Exercise requirements. Character for character, give back every line below.

──────── Provided data

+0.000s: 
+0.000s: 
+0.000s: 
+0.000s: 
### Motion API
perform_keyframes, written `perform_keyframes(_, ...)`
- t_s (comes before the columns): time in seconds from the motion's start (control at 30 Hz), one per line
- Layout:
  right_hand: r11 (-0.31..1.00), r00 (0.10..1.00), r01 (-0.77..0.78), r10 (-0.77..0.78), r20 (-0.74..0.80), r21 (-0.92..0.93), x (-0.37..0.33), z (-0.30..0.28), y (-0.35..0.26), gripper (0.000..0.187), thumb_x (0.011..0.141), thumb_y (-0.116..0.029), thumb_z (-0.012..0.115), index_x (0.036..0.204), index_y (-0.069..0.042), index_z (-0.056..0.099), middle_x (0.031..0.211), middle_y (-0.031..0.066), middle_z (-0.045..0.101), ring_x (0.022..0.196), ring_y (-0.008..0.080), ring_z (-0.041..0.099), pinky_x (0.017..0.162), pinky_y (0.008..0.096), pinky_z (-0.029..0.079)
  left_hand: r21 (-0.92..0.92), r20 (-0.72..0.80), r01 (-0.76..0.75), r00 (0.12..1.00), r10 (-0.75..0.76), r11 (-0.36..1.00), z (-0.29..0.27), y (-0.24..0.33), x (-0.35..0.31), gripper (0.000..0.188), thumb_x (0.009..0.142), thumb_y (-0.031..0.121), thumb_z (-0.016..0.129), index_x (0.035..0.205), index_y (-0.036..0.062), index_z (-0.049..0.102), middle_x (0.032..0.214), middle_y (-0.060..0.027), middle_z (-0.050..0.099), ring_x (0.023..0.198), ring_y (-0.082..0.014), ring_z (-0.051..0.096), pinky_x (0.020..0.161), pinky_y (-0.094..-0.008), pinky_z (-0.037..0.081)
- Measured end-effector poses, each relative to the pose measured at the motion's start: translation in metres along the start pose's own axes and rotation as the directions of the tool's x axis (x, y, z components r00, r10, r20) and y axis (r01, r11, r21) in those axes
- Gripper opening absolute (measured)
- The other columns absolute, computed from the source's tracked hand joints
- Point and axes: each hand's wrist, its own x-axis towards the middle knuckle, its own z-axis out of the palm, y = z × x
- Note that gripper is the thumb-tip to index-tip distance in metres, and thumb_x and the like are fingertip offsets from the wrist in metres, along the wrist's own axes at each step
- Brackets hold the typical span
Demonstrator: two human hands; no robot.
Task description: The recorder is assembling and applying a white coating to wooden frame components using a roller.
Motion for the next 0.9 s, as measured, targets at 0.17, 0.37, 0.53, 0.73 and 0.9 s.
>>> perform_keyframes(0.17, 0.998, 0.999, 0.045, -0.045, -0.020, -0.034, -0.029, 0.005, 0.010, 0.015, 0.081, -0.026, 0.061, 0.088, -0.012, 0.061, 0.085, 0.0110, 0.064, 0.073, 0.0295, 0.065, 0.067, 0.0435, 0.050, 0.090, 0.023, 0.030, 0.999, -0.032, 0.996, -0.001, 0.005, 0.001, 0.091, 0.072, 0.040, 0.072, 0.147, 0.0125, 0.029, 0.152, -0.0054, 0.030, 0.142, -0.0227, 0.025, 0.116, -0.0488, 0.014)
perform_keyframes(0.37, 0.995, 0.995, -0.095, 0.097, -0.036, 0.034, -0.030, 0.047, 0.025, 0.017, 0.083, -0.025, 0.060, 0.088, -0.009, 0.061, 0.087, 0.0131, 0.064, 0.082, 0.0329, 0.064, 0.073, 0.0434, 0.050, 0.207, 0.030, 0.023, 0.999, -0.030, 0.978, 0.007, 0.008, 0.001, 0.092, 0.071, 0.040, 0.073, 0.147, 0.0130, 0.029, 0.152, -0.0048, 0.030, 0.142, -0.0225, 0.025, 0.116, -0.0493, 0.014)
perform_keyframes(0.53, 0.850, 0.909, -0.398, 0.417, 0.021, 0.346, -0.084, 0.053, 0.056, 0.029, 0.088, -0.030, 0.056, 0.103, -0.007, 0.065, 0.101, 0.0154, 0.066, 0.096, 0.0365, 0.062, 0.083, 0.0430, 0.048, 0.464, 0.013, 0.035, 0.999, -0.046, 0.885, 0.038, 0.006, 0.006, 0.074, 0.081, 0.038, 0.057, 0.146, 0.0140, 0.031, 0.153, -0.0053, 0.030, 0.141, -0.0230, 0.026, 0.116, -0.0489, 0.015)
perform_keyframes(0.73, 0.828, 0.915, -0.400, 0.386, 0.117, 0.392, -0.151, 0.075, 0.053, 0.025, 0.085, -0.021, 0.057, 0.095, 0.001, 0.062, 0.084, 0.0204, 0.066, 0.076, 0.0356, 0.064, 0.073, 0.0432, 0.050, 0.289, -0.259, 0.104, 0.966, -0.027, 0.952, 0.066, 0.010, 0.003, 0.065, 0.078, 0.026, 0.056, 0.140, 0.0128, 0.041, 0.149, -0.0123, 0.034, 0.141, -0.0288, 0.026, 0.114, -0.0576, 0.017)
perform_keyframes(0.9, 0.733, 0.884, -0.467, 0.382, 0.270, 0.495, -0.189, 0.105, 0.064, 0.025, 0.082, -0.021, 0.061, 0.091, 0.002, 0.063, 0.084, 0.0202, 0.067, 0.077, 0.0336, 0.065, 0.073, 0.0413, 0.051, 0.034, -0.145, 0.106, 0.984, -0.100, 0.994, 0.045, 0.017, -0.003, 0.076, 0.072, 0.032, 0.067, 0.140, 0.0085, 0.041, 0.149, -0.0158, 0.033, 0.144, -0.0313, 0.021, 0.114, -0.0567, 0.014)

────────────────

Expected output.
+0.000s: 
+0.000s: 
+0.000s: 
+0.000s: 
### Motion API
perform_keyframes, written `perform_keyframes(_, ...)`
- t_s (comes before the columns): time in seconds from the motion's start (control at 30 Hz), one per line
- Layout:
  right_hand: r11 (-0.31..1.00), r00 (0.10..1.00), r01 (-0.77..0.78), r10 (-0.77..0.78), r20 (-0.74..0.80), r21 (-0.92..0.93), x (-0.37..0.33), z (-0.30..0.28), y (-0.35..0.26), gripper (0.000..0.187), thumb_x (0.011..0.141), thumb_y (-0.116..0.029), thumb_z (-0.012..0.115), index_x (0.036..0.204), index_y (-0.069..0.042), index_z (-0.056..0.099), middle_x (0.031..0.211), middle_y (-0.031..0.066), middle_z (-0.045..0.101), ring_x (0.022..0.196), ring_y (-0.008..0.080), ring_z (-0.041..0.099), pinky_x (0.017..0.162), pinky_y (0.008..0.096), pinky_z (-0.029..0.079)
  left_hand: r21 (-0.92..0.92), r20 (-0.72..0.80), r01 (-0.76..0.75), r00 (0.12..1.00), r10 (-0.75..0.76), r11 (-0.36..1.00), z (-0.29..0.27), y (-0.24..0.33), x (-0.35..0.31), gripper (0.000..0.188), thumb_x (0.009..0.142), thumb_y (-0.031..0.121), thumb_z (-0.016..0.129), index_x (0.035..0.205), index_y (-0.036..0.062), index_z (-0.049..0.102), middle_x (0.032..0.214), middle_y (-0.060..0.027), middle_z (-0.050..0.099), ring_x (0.023..0.198), ring_y (-0.082..0.014), ring_z (-0.051..0.096), pinky_x (0.020..0.161), pinky_y (-0.094..-0.008), pinky_z (-0.037..0.081)
- Measured end-effector poses, each relative to the pose measured at the motion's start: translation in metres along the start pose's own axes and rotation as the directions of the tool's x axis (x, y, z components r00, r10, r20) and y axis (r01, r11, r21) in those axes
- Gripper opening absolute (measured)
- The other columns absolute, computed from the source's tracked hand joints
- Point and axes: each hand's wrist, its own x-axis towards the middle knuckle, its own z-axis out of the palm, y = z × x
- Note that gripper is the thumb-tip to index-tip distance in metres, and thumb_x and the like are fingertip offsets from the wrist in metres, along the wrist's own axes at each step
- Brackets hold the typical span
Demonstrator: two human hands; no robot.
Task description: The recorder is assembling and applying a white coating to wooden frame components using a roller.
Motion for the next 0.9 s, as measured, targets at 0.17, 0.37, 0.53, 0.73 and 0.9 s.
>>> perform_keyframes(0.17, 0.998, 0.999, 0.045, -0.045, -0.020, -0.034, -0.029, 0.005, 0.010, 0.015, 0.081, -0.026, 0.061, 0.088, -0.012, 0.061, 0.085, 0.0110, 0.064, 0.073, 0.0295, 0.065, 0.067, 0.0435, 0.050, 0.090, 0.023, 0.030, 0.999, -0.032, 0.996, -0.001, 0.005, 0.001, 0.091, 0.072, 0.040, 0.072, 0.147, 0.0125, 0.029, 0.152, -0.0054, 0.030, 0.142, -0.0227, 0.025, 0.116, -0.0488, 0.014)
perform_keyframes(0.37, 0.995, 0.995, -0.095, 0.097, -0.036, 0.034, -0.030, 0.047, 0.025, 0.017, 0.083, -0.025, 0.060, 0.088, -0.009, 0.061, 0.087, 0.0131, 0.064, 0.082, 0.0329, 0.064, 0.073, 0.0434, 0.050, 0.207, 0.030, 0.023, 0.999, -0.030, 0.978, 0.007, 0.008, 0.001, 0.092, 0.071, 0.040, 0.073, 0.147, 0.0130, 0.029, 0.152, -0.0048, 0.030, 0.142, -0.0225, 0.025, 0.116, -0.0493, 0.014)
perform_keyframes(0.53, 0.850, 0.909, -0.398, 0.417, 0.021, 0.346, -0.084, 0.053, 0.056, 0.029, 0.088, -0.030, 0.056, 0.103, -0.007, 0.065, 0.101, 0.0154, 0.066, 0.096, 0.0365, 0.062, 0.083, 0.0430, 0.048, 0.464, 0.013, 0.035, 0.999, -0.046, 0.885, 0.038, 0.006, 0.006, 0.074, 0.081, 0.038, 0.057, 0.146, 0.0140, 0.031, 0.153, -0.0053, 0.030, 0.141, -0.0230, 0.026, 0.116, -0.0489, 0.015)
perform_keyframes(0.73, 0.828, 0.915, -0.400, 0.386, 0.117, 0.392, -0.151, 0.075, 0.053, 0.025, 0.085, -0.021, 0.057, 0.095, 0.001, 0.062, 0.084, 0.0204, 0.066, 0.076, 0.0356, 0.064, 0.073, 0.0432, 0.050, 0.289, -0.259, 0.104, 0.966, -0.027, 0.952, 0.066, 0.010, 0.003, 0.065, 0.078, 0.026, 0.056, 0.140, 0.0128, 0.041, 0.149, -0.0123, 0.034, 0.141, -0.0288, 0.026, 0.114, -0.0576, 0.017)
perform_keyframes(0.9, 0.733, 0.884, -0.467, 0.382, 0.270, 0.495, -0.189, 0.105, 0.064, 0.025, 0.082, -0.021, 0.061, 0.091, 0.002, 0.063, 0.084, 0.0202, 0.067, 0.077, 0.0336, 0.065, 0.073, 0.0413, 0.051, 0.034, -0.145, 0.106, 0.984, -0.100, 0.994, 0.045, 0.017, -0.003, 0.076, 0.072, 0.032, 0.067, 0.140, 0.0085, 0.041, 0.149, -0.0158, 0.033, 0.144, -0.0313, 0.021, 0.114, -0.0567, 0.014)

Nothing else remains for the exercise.